When the line containing "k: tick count" is reached, include it and end there; set down verbatim every line before it, starting at the top of the records.

(Items listed in a dataset)
· · · ·
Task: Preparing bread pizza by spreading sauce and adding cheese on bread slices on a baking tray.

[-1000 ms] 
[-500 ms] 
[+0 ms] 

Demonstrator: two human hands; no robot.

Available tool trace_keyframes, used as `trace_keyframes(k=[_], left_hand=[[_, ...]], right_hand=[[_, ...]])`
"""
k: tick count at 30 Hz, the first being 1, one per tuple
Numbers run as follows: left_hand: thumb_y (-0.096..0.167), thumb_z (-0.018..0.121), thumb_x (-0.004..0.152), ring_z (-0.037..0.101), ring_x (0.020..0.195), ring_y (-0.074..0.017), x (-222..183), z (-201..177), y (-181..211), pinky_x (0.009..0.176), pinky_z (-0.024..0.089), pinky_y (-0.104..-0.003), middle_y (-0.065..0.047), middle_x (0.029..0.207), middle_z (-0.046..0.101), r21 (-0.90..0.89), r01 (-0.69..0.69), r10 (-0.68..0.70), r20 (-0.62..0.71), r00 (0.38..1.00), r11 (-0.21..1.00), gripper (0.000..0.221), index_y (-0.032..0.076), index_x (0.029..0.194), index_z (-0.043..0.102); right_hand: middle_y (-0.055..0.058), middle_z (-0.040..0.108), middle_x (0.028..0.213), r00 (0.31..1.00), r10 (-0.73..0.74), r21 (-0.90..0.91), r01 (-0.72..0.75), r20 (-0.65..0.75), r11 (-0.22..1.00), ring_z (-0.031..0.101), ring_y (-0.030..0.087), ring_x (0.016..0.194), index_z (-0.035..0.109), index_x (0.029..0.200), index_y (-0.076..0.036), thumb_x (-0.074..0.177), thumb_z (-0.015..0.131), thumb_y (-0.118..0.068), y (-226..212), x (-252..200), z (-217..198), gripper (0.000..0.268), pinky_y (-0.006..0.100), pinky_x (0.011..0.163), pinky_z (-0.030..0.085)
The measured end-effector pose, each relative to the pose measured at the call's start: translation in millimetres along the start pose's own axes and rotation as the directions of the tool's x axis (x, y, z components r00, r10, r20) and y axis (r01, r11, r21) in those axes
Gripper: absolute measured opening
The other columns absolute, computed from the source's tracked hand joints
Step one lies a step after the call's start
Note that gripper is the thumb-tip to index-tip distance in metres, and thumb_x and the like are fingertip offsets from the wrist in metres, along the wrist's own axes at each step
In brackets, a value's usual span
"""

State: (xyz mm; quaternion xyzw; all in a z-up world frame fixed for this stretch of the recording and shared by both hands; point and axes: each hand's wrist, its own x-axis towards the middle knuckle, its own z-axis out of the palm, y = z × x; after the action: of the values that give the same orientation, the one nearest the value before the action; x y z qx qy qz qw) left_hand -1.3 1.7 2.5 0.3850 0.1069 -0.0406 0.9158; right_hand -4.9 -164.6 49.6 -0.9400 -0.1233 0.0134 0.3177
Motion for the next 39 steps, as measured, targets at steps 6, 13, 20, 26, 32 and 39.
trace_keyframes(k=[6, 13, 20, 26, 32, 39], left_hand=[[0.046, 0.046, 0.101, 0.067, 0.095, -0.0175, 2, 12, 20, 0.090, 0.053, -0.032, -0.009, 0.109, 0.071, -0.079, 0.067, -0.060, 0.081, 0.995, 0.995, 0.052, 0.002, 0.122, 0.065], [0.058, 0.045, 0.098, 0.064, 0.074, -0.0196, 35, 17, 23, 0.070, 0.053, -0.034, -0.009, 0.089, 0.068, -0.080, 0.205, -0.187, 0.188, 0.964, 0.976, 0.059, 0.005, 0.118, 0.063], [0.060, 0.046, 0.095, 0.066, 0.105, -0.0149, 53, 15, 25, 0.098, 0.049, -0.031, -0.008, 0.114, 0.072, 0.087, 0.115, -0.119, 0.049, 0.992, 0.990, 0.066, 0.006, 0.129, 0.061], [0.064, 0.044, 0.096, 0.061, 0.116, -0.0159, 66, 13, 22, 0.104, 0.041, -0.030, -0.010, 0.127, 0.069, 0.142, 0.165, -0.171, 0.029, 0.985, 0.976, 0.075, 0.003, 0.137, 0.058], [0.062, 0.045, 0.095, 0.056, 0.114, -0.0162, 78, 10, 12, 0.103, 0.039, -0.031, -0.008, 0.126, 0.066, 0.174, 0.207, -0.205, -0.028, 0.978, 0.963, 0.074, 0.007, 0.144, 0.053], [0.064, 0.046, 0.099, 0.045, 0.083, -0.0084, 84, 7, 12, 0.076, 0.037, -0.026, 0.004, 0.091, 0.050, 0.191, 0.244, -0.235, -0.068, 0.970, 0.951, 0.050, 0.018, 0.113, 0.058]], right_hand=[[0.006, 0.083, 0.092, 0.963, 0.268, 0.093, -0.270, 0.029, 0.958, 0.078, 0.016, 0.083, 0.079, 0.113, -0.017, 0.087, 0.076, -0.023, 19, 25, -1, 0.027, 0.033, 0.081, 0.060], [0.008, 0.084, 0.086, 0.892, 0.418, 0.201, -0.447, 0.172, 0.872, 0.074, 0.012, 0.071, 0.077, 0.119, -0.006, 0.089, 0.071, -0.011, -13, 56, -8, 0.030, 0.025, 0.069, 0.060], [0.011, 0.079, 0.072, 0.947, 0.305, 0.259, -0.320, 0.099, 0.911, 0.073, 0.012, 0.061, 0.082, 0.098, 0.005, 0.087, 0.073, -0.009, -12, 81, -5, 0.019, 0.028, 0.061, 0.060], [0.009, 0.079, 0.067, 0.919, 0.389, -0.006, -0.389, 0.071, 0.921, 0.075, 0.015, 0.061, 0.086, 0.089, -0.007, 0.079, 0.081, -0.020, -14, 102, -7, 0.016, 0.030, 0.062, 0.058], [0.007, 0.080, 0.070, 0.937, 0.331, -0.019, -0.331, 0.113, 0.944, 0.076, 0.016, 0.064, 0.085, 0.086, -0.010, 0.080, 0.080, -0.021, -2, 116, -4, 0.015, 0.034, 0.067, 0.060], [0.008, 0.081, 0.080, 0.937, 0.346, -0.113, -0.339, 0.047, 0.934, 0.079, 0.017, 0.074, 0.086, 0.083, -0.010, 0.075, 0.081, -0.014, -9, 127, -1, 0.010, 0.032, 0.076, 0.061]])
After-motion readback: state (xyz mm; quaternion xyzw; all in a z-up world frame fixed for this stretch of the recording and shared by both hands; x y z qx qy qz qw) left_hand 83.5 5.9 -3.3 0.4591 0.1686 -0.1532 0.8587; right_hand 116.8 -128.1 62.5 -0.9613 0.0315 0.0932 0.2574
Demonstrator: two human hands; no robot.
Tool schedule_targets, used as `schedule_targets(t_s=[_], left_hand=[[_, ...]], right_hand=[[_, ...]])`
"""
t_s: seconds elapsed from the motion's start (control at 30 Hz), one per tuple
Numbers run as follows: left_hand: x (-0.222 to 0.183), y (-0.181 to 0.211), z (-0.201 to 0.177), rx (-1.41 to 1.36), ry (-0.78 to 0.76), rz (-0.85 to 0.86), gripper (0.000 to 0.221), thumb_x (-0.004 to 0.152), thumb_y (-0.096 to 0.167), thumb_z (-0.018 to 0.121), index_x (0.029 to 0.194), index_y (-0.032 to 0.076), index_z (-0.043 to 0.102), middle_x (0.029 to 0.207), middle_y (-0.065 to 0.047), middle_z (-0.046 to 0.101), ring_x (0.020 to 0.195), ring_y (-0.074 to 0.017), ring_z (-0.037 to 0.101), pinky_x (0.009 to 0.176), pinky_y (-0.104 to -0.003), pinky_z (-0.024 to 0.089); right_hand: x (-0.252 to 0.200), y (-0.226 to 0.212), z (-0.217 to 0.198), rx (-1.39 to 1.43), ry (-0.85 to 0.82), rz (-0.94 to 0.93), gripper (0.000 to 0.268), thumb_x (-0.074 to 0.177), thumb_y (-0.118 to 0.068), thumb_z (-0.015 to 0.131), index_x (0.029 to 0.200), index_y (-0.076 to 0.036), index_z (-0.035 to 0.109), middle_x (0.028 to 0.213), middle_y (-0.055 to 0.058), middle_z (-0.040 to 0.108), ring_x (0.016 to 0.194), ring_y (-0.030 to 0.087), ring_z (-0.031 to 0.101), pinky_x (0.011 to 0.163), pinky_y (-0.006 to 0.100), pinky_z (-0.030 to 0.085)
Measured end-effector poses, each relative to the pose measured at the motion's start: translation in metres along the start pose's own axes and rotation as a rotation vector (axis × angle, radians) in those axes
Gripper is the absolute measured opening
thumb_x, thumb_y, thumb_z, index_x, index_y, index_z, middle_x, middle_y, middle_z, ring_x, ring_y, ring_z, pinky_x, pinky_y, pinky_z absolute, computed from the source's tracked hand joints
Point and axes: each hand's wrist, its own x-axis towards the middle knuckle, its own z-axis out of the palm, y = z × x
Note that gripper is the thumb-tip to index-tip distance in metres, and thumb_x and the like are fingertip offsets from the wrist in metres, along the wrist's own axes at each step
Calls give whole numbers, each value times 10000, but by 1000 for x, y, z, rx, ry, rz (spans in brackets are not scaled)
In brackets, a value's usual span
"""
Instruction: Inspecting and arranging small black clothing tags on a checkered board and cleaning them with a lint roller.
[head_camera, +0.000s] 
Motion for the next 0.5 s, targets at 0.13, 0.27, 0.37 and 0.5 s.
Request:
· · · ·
__TASK OUTPUT__.
Task: Preparing bread pizza by spreading sauce and adding cheese on bread slices on a baking tray.

[-1000 ms] 
[-500 ms] 
[+0 ms] 

Demonstrator: two human hands; no robot.

Available tool trace_keyframes, used as `trace_keyframes(k=[_], left_hand=[[_, ...]], right_hand=[[_, ...]])`
"""
k: tick count at 30 Hz, the first being 1, one per tuple

No more output is given for this exercise.